AWS Athena

AWS Athena is a cloud based querying service built using Presto that allows for querying data in S3 using standard SQL. Athena is awesome in that it is serverless and does not require any infrastructure. Customers only pay for the queries they run.

Athena is very easy to use. Schema can be defined by the user based on the data (single file or mutliple files in a bucket) in S3. Athena can parse files in CSV, JSON, ORC, Avro, and Parquet format.

Athena is cheap and users are charged based on the data scanned for a query. The files can be zipped format which reduces the data that needs to be scanned and therefore reduces cost and increases performance. Files can also be in columnar format and partitioned that reduces the data that needs to be scanned for a query.
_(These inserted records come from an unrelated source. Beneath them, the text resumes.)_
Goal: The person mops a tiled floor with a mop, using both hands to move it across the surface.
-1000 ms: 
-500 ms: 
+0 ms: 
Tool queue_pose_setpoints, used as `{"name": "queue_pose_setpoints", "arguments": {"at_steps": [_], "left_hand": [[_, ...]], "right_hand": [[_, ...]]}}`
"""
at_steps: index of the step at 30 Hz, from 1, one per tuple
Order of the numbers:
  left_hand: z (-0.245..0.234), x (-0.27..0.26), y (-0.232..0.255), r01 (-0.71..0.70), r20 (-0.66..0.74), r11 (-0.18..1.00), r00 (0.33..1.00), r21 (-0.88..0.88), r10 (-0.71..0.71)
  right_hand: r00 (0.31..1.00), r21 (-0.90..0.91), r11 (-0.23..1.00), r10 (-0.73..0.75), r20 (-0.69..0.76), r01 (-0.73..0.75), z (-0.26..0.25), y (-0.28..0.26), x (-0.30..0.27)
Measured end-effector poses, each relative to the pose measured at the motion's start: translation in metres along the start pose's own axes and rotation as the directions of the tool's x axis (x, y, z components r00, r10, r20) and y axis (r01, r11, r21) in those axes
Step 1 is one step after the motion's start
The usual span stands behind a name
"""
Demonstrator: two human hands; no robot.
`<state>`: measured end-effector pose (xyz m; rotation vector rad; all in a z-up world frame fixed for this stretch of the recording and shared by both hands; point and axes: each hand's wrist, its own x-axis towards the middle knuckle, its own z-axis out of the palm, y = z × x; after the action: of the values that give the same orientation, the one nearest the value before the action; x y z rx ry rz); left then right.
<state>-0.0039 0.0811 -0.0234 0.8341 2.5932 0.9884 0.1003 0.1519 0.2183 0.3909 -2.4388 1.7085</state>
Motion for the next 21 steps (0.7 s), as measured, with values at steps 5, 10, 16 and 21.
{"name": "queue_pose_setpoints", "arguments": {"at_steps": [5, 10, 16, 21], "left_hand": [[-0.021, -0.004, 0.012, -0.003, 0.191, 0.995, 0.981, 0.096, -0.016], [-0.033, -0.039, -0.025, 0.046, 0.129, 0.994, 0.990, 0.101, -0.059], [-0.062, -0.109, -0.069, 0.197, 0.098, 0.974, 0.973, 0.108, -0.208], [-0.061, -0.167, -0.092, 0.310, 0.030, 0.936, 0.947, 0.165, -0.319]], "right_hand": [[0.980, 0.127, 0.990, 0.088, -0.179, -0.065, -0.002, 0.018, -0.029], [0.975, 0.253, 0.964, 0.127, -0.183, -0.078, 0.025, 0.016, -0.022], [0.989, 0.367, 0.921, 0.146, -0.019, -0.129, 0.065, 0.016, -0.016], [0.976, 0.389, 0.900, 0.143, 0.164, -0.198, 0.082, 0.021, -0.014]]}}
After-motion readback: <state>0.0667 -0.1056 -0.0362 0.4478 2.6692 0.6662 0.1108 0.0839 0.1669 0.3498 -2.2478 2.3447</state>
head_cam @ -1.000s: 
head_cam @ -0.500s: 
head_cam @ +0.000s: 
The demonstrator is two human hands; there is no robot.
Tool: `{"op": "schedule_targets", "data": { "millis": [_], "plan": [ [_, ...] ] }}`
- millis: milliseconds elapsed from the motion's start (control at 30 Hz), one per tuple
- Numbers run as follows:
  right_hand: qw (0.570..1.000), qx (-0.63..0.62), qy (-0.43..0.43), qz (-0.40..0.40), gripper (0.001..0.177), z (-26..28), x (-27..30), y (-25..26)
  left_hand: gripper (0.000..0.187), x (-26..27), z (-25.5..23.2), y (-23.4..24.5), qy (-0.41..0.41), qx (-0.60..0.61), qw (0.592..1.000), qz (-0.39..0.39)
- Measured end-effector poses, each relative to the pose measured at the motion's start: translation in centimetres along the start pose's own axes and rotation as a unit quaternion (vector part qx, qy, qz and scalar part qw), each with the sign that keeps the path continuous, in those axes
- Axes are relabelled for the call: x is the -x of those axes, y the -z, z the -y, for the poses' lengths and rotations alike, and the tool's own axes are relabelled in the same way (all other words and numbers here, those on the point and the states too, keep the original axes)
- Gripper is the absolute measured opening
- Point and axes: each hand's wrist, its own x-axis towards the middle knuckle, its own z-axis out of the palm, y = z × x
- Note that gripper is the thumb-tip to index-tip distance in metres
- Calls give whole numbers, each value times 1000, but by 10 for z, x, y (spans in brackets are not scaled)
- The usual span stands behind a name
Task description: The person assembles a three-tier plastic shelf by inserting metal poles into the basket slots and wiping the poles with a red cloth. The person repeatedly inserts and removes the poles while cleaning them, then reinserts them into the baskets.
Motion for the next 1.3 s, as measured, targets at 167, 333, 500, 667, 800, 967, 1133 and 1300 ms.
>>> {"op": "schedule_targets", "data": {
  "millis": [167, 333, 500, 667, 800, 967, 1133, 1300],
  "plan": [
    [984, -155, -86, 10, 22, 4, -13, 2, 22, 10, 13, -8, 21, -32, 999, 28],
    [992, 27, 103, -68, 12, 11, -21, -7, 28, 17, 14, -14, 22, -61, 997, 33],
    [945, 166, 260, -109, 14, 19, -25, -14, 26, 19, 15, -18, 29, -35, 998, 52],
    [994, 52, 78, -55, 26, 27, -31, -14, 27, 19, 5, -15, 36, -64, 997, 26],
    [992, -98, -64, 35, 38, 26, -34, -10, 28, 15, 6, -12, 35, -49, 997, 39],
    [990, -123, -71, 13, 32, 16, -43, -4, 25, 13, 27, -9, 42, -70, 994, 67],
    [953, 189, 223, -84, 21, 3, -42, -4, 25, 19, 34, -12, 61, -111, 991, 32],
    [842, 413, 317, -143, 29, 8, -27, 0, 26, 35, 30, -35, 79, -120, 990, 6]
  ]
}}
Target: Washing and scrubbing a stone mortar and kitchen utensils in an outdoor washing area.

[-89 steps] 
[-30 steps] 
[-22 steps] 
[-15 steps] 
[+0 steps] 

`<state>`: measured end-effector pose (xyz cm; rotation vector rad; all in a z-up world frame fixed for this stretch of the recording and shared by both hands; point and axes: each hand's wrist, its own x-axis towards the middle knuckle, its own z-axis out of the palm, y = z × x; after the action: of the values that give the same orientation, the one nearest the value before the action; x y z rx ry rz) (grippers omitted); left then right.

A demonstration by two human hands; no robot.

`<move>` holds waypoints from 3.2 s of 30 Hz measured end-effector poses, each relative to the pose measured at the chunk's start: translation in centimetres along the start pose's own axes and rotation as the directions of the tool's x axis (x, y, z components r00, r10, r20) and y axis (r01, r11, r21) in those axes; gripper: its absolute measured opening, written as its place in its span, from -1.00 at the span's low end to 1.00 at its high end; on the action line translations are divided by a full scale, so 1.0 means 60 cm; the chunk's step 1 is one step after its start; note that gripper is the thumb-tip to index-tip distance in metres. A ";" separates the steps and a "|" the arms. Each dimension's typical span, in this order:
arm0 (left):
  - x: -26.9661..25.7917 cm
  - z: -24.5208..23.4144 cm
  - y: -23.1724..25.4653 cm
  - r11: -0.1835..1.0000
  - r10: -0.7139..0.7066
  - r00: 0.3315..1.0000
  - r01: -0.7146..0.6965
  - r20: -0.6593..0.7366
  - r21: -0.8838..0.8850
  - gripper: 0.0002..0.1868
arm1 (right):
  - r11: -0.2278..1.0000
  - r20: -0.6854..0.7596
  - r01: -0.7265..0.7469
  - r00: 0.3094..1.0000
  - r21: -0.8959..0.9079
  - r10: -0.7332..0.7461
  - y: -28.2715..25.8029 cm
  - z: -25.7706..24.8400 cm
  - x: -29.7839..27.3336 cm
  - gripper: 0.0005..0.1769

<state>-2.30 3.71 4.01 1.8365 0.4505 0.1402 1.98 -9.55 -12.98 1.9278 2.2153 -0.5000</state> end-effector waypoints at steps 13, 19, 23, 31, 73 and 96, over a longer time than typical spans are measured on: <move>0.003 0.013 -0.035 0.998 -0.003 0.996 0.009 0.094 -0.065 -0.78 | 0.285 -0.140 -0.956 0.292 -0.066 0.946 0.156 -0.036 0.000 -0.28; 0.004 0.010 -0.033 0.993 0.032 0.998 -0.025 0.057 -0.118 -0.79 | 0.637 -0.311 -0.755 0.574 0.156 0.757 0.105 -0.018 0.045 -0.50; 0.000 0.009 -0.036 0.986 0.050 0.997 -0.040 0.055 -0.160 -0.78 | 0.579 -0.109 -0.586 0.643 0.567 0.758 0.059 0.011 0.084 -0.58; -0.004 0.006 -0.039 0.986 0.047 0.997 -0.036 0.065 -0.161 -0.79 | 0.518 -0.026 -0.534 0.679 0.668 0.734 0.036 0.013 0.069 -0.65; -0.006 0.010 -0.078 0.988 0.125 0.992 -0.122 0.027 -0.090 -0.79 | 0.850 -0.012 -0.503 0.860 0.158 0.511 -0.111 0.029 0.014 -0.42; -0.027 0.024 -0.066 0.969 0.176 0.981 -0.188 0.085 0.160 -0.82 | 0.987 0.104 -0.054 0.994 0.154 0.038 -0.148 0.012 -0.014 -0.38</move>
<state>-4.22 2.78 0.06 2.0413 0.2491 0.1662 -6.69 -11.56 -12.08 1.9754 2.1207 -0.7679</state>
Athena is very fast and can be run over large datasets. Athena automatically executes queries in parallel and thus most queries are returned in seconds.

Athena is integrated with AWS Glue Data Catalog. Glue can create a unified metadata repository across various services, crawl data sources to discover schemas and populate data catalog with new and modified table and partition definitions, and maintain schema versioning. Glue can also convert it into columnar formats that will lower cost and improve performance.

To create a table in Athena, navigate to the Athena console > Catalog Manager and click on Add Table. Simply fill out the information. Then select the data format and set the columns and then the table is ready.

The table can then be easily queried using standard SQL. Multiple tables can be set up and then the tables can be joined for queries. Other standard features like group by, order by can also be used.